La vie est loin d’être un fleuve tranquille. D’un bus manqué à un bras cassé, en passant par une dispute avec sa belle-mère, l’existence est jonchée de difficultés et d’épreuves qui nous contrarient. On se demande parfois : pourquoi toutes ses épreuves ? Pourquoi moi ? 

La Torah nous raconte les pérégrinations d’Avraham Avinou. Nos Sages nous enseignent qu’il fut soumis à dix grandes épreuves. D.ieu lui ordonna de quitter sa terre natale pour la terre de Canaan. À son arrivée, il subit la famine et fut obligé de se rendre en Égypte. En Égypte, Sarah fut capturée et présentée à Pharaon afin de devenir son épouse. De retour à Canaan, il dut combattre quatre rois impitoyables. Il dut s’unir à Hagar pour obtenir une descendance. À l’âge de 99 ans, il se circoncit comme D.ieu le lui avait ordonné. Sarah fut enlevée par Avimélekh le roi de Guérar. Avraham dut répudier Hagar après qu’elle lui eut donné un fils. Il renvoya Ismaël de sa demeure. Et pour terminer, D.ieu commanda à Avraham de Lui offrir en sacrifice son fils bien-aimé Its’hak. 

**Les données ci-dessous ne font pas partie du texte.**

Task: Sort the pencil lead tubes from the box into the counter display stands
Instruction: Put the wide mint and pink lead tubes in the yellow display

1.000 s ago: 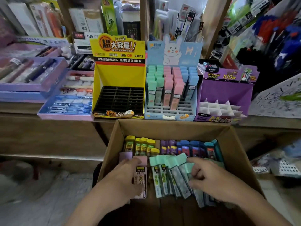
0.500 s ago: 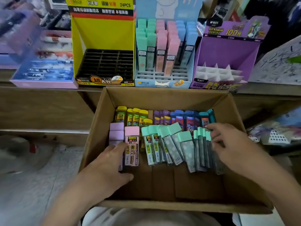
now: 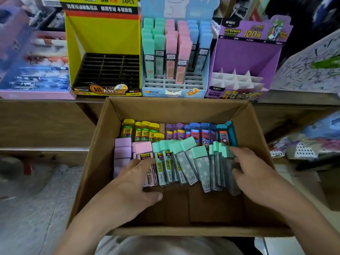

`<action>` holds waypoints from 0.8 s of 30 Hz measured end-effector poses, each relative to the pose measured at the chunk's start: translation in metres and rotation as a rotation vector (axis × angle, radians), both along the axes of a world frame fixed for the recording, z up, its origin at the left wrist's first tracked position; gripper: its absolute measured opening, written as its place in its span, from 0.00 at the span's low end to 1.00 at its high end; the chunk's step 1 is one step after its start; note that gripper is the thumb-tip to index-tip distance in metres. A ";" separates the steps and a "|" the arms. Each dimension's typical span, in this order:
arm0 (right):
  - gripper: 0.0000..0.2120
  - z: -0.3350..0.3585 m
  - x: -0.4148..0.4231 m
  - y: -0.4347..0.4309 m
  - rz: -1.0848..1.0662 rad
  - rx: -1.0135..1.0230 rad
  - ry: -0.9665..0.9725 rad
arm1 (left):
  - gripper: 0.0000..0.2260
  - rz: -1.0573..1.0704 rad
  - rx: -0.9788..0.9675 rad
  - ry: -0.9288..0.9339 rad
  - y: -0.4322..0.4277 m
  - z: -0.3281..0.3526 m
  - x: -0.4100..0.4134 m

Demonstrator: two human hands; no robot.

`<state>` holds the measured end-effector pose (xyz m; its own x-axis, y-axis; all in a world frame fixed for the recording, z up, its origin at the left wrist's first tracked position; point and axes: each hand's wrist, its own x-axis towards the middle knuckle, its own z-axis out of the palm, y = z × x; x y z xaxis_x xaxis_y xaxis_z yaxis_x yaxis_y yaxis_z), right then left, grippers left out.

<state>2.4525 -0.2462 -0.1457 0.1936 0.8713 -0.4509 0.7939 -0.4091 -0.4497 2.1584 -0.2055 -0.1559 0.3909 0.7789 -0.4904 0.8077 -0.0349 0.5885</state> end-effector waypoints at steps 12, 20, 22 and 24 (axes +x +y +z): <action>0.26 -0.001 -0.011 0.002 -0.046 -0.105 -0.057 | 0.30 0.026 -0.273 -0.403 -0.005 0.004 0.085; 0.35 -0.009 -0.002 -0.003 -0.119 -0.147 0.136 | 0.29 0.085 -0.440 -0.473 0.003 0.006 0.118; 0.34 -0.013 -0.003 -0.003 -0.207 -0.124 0.222 | 0.28 0.131 -0.447 -0.483 0.005 0.004 0.121; 0.32 -0.015 -0.003 -0.002 -0.298 -0.103 0.306 | 0.27 0.164 -0.453 -0.498 0.004 0.003 0.122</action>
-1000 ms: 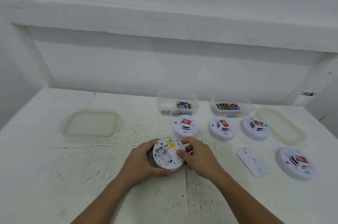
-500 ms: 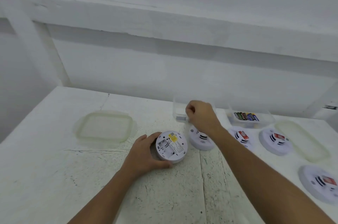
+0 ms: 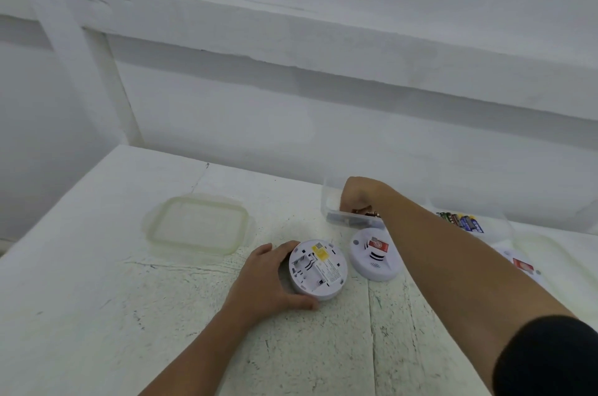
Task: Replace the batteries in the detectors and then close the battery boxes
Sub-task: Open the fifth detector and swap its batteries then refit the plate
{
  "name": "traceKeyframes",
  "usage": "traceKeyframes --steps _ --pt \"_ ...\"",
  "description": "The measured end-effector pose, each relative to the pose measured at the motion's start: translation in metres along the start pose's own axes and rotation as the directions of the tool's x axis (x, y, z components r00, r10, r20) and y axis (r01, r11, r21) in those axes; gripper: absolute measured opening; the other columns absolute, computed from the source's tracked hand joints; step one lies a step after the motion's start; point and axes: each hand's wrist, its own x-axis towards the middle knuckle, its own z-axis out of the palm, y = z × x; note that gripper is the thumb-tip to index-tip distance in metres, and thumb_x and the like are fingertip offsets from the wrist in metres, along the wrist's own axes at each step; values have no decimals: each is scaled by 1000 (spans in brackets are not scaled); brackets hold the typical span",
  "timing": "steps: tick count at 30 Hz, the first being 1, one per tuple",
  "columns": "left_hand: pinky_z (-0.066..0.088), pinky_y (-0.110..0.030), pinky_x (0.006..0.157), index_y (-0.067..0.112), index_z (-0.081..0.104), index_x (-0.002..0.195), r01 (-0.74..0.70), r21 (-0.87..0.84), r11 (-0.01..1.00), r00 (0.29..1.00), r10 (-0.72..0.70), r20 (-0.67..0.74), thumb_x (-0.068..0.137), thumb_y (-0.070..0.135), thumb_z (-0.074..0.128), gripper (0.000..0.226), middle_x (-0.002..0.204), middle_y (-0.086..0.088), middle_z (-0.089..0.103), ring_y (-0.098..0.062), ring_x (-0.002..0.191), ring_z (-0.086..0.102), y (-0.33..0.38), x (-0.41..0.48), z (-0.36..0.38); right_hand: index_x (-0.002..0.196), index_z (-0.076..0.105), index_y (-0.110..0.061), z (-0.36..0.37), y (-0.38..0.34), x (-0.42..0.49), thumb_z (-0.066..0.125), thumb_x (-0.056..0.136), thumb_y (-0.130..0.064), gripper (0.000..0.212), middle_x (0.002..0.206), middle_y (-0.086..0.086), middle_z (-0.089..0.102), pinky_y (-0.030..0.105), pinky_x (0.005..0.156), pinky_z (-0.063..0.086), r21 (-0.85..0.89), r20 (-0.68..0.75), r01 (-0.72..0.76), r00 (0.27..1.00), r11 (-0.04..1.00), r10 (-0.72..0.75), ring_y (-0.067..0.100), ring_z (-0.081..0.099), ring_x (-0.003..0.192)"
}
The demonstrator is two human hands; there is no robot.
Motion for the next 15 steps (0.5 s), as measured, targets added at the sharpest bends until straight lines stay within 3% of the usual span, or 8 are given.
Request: traceKeyframes --steps 5,8,10,12,15 --pt "25 -28 113 38 41 138 -4 0 1000 1000 4 0 42 71 81 109 126 32 45 -2 123 32 3 0 -2 66 55 -5 -4 4 0 63 84 -7 20 60 7 53 23 48 41 43 25 35 999 998 -36 17 48 49" --pt "26 -29 114 37 42 138 -18 16 1000 1000 18 7 42 73 79 109 127 31 46 -2 122 34 2 0 -1 81 65 2 -9 17 -3 62 82 2 3 75 20 66 31 64 52 305 -24 62 998 950 -58 22 59 59" --pt "28 -33 114 37 41 138 -5 21 1000 1000 5 13 39 79 75 113 131 28 47 -7 128 35 -2 1 1 80 66 6 -10 28 -11 61 84 6 6 82 24 67 29 66 53 517 -74 98 995 850 -69 25 62 65" --pt "33 -36 112 38 40 138 10 31 999 1000 -10 12 35 86 70 117 133 27 47 -10 131 35 -6 2 2 76 64 1 -9 35 -24 61 85 8 12 80 19 66 21 53 53 690 -112 138 990 711 -84 18 64 59" --pt "35 -39 110 39 39 139 13 49 999 1000 -13 7 33 90 66 121 135 26 46 -13 132 35 -8 4 4 80 64 -1 -2 43 -50 62 86 6 9 82 17 68 18 49 51 821 -152 182 983 541 -101 16 65 61"
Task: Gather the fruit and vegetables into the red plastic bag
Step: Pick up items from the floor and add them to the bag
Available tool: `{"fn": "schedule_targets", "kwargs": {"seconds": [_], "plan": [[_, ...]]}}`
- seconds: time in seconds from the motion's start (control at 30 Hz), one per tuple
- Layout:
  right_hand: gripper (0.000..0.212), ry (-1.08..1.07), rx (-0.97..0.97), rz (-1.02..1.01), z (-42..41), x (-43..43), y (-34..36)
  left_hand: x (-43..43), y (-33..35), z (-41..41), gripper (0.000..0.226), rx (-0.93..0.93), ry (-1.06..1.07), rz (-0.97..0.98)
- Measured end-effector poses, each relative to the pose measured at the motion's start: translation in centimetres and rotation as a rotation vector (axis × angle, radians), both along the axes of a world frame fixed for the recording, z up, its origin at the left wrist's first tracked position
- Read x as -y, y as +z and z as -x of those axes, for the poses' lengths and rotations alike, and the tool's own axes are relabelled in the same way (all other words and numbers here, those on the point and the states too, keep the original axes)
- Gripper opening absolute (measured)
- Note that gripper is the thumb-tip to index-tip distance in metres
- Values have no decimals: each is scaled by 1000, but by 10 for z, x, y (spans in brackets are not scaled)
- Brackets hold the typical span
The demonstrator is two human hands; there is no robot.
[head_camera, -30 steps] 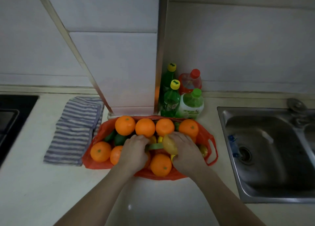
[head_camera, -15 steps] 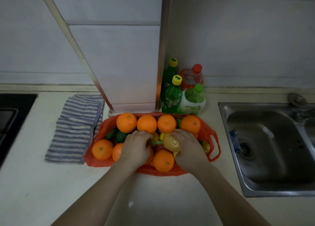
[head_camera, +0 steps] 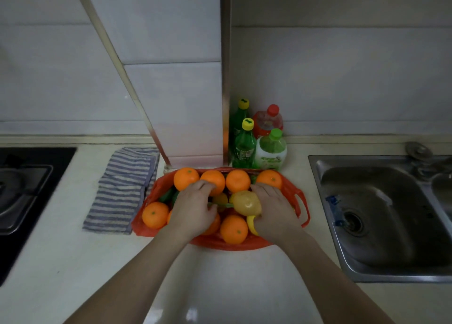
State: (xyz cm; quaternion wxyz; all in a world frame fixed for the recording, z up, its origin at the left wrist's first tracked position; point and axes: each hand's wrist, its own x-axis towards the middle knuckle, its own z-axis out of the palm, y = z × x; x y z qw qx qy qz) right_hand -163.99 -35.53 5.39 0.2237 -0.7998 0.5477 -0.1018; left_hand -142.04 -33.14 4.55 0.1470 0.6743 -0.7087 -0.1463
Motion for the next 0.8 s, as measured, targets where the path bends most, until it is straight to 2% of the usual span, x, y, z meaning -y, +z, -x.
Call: {"fn": "schedule_targets", "kwargs": {"seconds": [0.23,0.5,0.8], "plan": [[72,-5,-63,79,4,-8,29,-13,34,4,59,94,26,42],[63,-87,-103,190,-5,-27,68,-16,67,-2,59,168,-72,140],[57,-292,-141,277,-43,-74,97,-30,101,-35,51,101,-216,197]]}}
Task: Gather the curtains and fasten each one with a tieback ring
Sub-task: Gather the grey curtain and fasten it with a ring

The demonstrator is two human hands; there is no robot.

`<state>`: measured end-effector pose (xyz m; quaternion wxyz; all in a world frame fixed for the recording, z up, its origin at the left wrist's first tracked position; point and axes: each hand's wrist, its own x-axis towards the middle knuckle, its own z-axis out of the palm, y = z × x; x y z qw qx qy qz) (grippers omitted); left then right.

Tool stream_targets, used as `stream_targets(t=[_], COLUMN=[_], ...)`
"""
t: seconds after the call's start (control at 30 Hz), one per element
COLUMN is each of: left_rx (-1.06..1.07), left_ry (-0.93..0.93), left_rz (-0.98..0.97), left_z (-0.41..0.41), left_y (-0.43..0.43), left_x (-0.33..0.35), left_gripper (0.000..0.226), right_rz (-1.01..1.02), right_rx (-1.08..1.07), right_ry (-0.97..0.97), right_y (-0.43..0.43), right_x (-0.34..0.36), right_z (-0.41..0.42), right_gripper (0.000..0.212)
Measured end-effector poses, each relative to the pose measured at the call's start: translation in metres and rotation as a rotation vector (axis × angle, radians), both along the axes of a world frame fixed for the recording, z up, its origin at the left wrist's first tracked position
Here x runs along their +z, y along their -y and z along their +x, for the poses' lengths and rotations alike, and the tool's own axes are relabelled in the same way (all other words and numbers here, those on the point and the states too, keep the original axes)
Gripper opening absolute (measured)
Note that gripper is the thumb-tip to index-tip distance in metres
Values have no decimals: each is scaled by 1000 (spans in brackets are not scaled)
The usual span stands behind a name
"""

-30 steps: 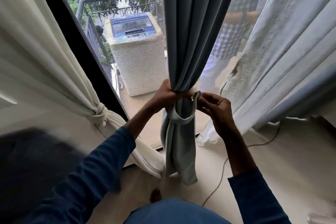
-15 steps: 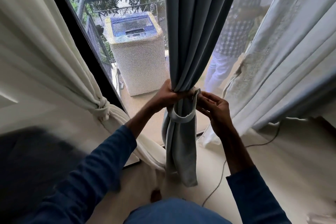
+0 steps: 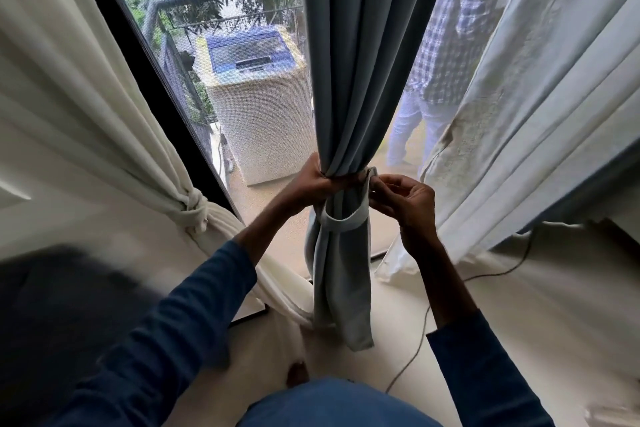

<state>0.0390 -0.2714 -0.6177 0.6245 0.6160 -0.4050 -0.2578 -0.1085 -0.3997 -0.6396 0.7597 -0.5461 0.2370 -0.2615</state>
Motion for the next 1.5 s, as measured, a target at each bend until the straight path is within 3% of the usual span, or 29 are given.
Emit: stream_targets(t=[0.13,0.33,0.47,0.7,0.83,1.13,1.5], left_rx=[57,155,209,180,124,-117,183], left_ry=[31,68,149,190,207,150,182], left_rz=[13,3,25,91,204,246,252], left_z=[-3,-6,-7,-3,3,31,16], left_y=[2,3,5,7,-2,-39,-38], left_x=[-1,-8,-11,-5,0,13,-12], left_gripper=[35,25,21,29,47,52,67], right_rz=[-104,-239,-356,-341,-310,-312,-296], right_rx=[-20,140,76,61,59,34,-15], right_ry=[-45,-77,-103,-72,-87,-113,-98], right_y=[-1,6,8,6,15,40,41], right_x=[1,1,-2,-3,-3,2,-4], right_z=[1,2,7,11,9,10,0], right_gripper=[33,24,17,12,7,20,40])
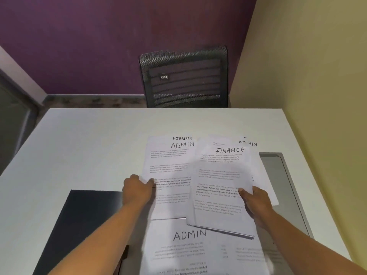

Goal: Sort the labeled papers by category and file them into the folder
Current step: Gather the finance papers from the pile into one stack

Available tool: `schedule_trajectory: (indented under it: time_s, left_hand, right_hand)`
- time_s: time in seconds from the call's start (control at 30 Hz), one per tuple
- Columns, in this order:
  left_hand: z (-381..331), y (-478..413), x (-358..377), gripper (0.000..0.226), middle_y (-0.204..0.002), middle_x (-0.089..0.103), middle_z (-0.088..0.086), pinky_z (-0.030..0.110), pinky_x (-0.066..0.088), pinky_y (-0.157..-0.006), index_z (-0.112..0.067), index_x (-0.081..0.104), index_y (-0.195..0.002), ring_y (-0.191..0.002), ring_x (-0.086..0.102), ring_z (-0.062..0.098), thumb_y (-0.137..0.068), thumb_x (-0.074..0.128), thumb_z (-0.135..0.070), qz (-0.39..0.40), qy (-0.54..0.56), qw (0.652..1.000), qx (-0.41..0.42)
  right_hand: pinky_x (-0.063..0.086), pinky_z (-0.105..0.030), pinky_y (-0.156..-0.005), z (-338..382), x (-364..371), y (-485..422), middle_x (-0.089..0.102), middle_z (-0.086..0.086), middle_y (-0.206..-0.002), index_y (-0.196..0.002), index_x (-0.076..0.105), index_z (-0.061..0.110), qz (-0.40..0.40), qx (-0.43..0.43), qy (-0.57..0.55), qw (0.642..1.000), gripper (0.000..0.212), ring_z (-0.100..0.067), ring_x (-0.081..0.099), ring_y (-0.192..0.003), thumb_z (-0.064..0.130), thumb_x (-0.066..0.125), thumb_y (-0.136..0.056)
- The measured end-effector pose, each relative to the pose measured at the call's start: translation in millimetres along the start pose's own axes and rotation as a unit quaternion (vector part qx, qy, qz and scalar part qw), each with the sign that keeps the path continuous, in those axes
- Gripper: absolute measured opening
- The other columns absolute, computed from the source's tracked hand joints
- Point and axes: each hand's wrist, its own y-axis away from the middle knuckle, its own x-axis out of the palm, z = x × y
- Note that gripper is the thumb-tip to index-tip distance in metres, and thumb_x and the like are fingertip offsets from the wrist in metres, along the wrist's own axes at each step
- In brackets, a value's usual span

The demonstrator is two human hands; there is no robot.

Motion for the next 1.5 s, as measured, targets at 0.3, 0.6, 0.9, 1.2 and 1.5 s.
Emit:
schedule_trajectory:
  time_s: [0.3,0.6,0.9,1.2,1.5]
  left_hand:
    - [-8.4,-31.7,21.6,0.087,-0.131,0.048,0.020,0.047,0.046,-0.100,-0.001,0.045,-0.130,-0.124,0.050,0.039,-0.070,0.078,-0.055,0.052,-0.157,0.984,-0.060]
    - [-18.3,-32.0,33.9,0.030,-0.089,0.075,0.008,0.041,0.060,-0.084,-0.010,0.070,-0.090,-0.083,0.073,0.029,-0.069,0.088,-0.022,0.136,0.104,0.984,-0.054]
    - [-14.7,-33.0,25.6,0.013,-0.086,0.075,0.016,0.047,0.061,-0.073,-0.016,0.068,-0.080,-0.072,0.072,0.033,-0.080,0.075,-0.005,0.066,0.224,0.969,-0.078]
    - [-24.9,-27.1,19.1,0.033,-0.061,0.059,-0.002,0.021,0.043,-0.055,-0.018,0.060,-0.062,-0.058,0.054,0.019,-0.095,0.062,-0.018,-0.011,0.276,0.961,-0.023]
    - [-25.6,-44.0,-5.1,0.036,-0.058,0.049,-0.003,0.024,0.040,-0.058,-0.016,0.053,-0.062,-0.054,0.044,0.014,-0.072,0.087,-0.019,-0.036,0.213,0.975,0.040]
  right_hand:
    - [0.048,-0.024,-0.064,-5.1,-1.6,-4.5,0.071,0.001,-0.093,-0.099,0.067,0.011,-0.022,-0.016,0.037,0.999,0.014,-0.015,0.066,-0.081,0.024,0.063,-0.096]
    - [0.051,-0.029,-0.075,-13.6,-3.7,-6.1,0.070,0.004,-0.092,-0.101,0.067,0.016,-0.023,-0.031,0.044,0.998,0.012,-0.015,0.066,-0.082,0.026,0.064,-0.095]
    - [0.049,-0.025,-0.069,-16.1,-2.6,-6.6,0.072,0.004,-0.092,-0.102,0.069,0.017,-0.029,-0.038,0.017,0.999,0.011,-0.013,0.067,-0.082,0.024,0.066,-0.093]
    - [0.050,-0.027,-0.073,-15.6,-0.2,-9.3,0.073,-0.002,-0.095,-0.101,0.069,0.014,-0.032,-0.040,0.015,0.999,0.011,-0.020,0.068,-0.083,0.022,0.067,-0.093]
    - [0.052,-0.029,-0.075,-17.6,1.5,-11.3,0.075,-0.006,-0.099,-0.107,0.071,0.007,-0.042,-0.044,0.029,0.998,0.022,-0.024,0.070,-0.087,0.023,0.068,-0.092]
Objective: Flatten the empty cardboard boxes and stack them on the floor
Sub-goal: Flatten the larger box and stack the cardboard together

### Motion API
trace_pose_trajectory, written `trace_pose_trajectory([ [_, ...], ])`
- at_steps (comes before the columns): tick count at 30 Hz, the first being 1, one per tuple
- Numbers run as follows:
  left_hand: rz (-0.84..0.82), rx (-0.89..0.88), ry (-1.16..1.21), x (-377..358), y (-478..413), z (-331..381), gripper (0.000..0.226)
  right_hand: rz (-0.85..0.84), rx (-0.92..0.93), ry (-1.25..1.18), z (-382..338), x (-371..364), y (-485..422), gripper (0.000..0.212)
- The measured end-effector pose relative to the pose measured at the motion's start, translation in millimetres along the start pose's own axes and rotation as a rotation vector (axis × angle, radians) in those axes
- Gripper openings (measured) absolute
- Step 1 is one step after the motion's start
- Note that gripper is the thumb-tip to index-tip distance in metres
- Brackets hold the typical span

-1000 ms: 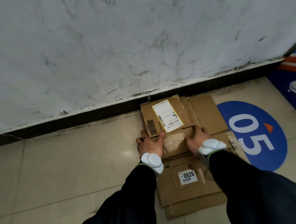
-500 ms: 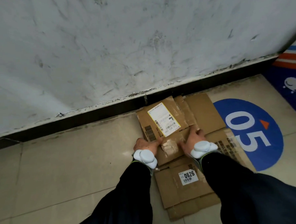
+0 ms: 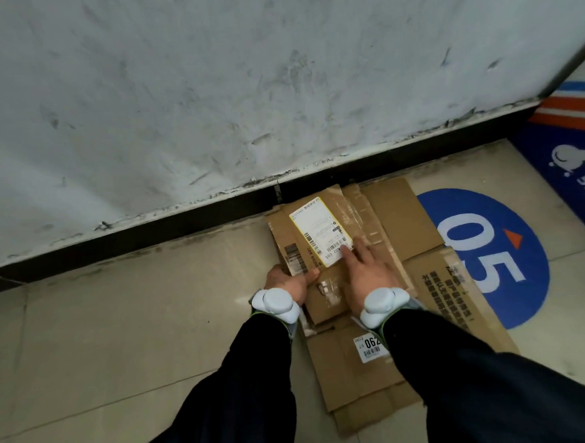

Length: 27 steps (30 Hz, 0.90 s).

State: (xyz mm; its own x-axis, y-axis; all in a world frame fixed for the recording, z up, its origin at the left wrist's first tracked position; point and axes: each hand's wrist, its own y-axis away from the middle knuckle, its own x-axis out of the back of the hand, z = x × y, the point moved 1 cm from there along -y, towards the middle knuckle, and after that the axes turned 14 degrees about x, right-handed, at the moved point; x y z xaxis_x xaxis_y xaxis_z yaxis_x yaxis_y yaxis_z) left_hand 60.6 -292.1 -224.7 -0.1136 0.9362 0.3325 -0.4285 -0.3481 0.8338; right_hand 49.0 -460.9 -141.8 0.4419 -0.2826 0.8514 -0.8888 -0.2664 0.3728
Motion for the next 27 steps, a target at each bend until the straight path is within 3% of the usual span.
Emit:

Avraham Avinou fut soumis à des épreuves plus terribles les unes que les autres. Une question se pose de savoir pourquoi D.ieu éprouva-t-Il Avraham de la sorte ? Il est écrit (Béréchit 22; 12) : « Désormais, J’ai constaté que tu honores D.ieu, toi qui ne M’as pas refusé ton fils, ton fils unique ! » Qu’est-ce que cela signifie ? Y a-t-il des choses que D.ieu ignore ? N’est-Il pas omniscient ? Nos Sages nous disent quant à eux (Avot 5, 3) : « C’est à dix épreuves qu’Avraham Avinou fut soumis et il les surmonta toutes. C’est pour montrer combien était grand l’amour d’Avraham Avinou. » Qu’est-ce que cela veut bien dire ? 

Na'hmanide pose à plusieurs reprises la question des épreuves. Sont-elles là pour « éclairer » D.ieu ? Ou pour éclairer les hommes ? Il écrit dans son commentaire sur la section de Vayéra (22, 1) qu’en aucun cas les épreuves ne servent à D.ieu. Il est omniscient et n’a pas besoin d’elles pour connaître le niveau spirituel d’une personne. L’examen ne sert pas l’examinateur, mais l’examiné. Na'hmanide pose alors un principe fondamental pour la compréhension des épreuves en général, et celles d’Avraham en particulier. Il écrit : « L’examinateur, béni soit-Il, ordonne à l’examiné de passer du potentiel au réel afin de lui octroyer le salaire de l’action plutôt que celui de la bonne volonté. » Nous sommes tous venus au monde avec une somme de potentialités. Nous possédons des qualités grâce auxquelles nous pouvons sanctifier le Nom de D.ieu. Malheureusement, le train-train quotidien nous endort et nous fait oublier notre mission dans ce monde. Les soubresauts de l’existence nous poussent à révéler le meilleur de nous-mêmes et à crier notre amour pour D.ieu. C’est pour cette raison qu’Avraham est appelé « bien-aimé ». Il a su prouver par ses actes son amour indéfectible pour son Créateur. Nous ne devons pas comprendre les épreuves comme des coups de bâton céleste, mais comme des défis. De ces défis, naît la grandeur. Rabbi Haïm de Wolozhin va plus loin. Il explique dans son commentaire des Maximes de nos Pères que l’épreuve donne une réalité intemporelle au potentiel. Lorsqu’Avraham a quitté son pays natal pour la terre de Canaan, il a non seulement grandi de cela, mais il a également insufflé à toute sa descendance l’amour d’Erets Israël. Il nous est aujourd’hui plus facile d’offrir l’hospitalité ou de braver des décrets antireligieux, car Avraham s’est réalisé dans ces domaines. Il a relevé tous les défis que D.ieu lui a envoyés. Ces victoires ont imprégné sa chair. Il est appelé Avinou ou « notre père » non seulement en tant que géniteur, mais surtout pour sa Torah qui vit à travers les générations. Il est le père de ses actions. Elles sont notre véritable héritage. D.ieu nous éprouve parce qu’Il nous aime et veut que l’on révèle le meilleur de nous-mêmes. Alors, pourquoi nous ? Parce qu’Il veut notre véritable « moi ».